## PROBLEM REQUIREMENTS:
Please report how many lines in the data below contain "picture". Nothing besides the number should be written.

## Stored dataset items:
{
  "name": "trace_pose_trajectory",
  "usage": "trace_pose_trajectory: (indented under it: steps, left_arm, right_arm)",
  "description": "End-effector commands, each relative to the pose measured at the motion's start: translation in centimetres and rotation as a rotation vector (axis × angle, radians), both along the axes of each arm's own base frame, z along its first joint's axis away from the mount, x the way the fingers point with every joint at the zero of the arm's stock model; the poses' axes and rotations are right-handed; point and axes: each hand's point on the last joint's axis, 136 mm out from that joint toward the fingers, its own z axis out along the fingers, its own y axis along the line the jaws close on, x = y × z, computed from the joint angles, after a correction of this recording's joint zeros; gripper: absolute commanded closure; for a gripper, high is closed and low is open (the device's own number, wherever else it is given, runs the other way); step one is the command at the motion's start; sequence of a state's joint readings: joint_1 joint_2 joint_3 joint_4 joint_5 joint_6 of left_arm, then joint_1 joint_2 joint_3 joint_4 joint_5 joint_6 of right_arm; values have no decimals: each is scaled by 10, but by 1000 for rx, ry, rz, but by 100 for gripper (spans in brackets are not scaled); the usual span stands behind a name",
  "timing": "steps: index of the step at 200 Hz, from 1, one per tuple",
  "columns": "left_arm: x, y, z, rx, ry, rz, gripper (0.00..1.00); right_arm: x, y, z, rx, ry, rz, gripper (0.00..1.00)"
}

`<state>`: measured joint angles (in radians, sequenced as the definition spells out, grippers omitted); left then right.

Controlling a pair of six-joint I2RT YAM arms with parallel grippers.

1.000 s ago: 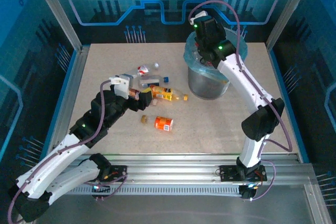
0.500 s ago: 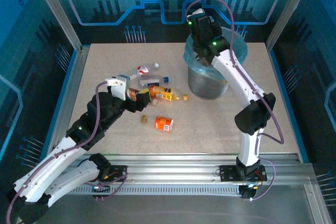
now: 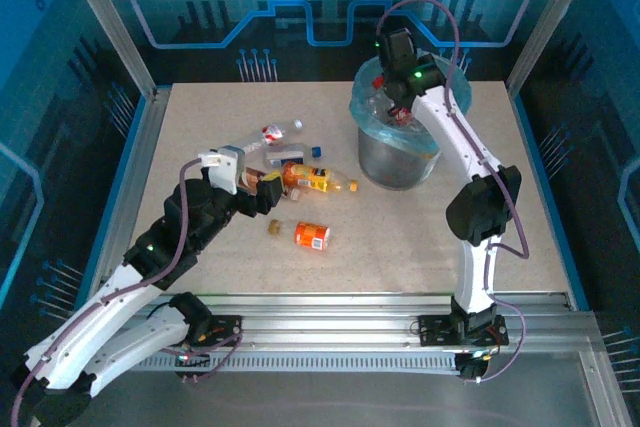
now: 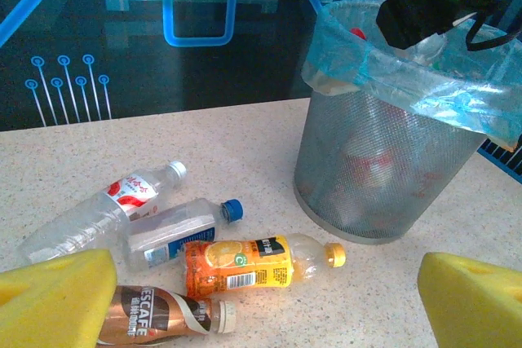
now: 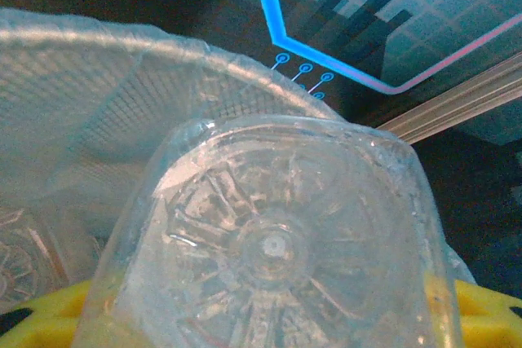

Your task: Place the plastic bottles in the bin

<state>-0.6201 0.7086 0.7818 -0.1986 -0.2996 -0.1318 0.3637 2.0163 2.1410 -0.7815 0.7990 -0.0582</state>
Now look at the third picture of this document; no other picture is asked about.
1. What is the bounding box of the brown label cola bottle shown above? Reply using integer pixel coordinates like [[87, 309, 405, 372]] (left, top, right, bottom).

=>
[[239, 169, 302, 202]]

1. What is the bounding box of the orange juice bottle yellow label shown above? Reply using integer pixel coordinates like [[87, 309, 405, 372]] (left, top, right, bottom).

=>
[[281, 160, 360, 196]]

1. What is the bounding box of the metal bin with blue liner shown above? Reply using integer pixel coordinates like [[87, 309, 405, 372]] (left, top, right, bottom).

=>
[[349, 51, 475, 149]]

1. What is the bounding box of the orange label bottle gold cap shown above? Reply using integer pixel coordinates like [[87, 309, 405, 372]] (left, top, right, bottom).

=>
[[267, 219, 332, 252]]

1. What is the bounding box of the metal waste bin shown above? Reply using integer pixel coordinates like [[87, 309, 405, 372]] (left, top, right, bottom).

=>
[[356, 116, 445, 192]]

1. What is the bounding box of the clear bottle blue cap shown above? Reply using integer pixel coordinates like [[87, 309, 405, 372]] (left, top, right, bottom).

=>
[[263, 143, 323, 168]]

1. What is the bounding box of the red-white label bottle white cap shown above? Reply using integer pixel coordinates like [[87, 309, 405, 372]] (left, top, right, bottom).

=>
[[233, 118, 305, 153]]

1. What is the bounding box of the blue table edge trim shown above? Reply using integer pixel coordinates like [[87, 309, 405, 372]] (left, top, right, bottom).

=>
[[512, 94, 590, 311], [91, 94, 150, 261]]

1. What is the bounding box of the black connector block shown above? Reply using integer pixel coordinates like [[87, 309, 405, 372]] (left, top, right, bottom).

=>
[[455, 350, 494, 383], [173, 349, 212, 381]]

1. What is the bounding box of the steel front panel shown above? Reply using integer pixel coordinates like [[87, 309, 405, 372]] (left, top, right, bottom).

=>
[[64, 369, 601, 427]]

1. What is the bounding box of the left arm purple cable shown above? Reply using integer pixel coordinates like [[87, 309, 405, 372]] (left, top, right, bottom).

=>
[[9, 156, 246, 427]]

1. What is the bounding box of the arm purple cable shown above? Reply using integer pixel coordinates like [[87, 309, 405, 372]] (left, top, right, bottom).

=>
[[375, 0, 530, 386], [9, 156, 246, 427]]

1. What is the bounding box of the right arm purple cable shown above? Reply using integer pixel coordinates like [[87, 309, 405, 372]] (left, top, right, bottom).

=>
[[375, 0, 530, 386]]

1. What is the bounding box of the aluminium frame side beam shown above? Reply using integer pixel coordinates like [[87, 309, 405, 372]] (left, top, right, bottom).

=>
[[563, 291, 634, 427], [30, 86, 172, 427]]

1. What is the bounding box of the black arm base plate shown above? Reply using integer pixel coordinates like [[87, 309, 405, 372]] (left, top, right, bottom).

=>
[[152, 314, 245, 348], [417, 314, 510, 348]]

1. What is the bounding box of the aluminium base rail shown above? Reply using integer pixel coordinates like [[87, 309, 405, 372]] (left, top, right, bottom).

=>
[[117, 291, 601, 356]]

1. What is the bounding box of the aluminium frame post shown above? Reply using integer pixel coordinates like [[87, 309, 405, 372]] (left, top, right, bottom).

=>
[[505, 0, 601, 96], [55, 0, 160, 101]]

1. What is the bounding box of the grey slotted cable duct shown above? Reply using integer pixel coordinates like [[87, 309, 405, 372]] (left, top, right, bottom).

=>
[[134, 350, 464, 374]]

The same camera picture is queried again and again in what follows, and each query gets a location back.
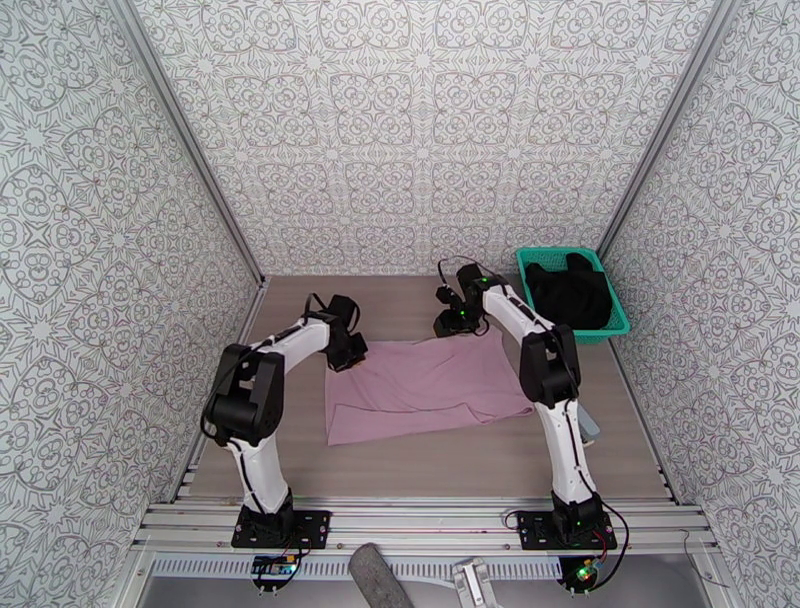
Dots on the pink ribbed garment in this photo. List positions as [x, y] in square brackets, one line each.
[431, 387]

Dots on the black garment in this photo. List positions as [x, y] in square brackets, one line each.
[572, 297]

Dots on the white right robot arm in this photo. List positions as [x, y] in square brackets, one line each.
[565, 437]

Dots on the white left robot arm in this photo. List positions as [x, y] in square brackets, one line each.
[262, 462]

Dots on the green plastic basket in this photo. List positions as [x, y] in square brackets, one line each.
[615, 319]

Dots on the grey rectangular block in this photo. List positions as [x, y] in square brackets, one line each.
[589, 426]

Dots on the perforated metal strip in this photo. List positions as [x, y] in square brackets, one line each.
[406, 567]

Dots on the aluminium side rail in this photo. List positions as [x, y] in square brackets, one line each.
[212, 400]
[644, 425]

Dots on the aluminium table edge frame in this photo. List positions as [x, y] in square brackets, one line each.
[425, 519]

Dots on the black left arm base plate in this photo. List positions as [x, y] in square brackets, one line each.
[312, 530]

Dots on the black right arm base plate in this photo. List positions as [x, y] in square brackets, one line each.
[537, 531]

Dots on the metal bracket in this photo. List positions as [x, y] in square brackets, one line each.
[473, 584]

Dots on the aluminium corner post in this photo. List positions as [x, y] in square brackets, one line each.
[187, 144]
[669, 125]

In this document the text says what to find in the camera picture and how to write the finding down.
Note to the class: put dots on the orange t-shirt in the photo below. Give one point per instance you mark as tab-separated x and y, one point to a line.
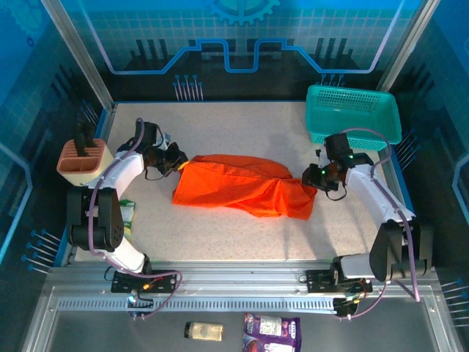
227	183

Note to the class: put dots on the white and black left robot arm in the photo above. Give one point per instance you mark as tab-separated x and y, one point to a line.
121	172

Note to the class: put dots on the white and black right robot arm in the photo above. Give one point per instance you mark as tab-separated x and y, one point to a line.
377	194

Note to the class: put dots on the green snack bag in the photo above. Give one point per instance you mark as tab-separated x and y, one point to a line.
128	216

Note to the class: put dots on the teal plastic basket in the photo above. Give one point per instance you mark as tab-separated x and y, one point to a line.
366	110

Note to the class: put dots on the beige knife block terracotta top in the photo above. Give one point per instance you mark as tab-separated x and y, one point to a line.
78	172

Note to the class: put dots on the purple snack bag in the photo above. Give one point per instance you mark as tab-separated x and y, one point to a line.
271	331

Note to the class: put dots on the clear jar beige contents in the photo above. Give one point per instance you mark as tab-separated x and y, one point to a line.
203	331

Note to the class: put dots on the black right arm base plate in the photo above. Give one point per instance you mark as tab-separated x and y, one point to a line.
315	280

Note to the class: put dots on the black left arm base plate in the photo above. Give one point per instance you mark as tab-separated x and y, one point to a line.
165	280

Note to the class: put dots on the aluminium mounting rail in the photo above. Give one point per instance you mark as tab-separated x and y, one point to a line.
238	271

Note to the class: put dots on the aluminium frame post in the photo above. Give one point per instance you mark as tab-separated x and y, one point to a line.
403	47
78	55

## RESULT:
3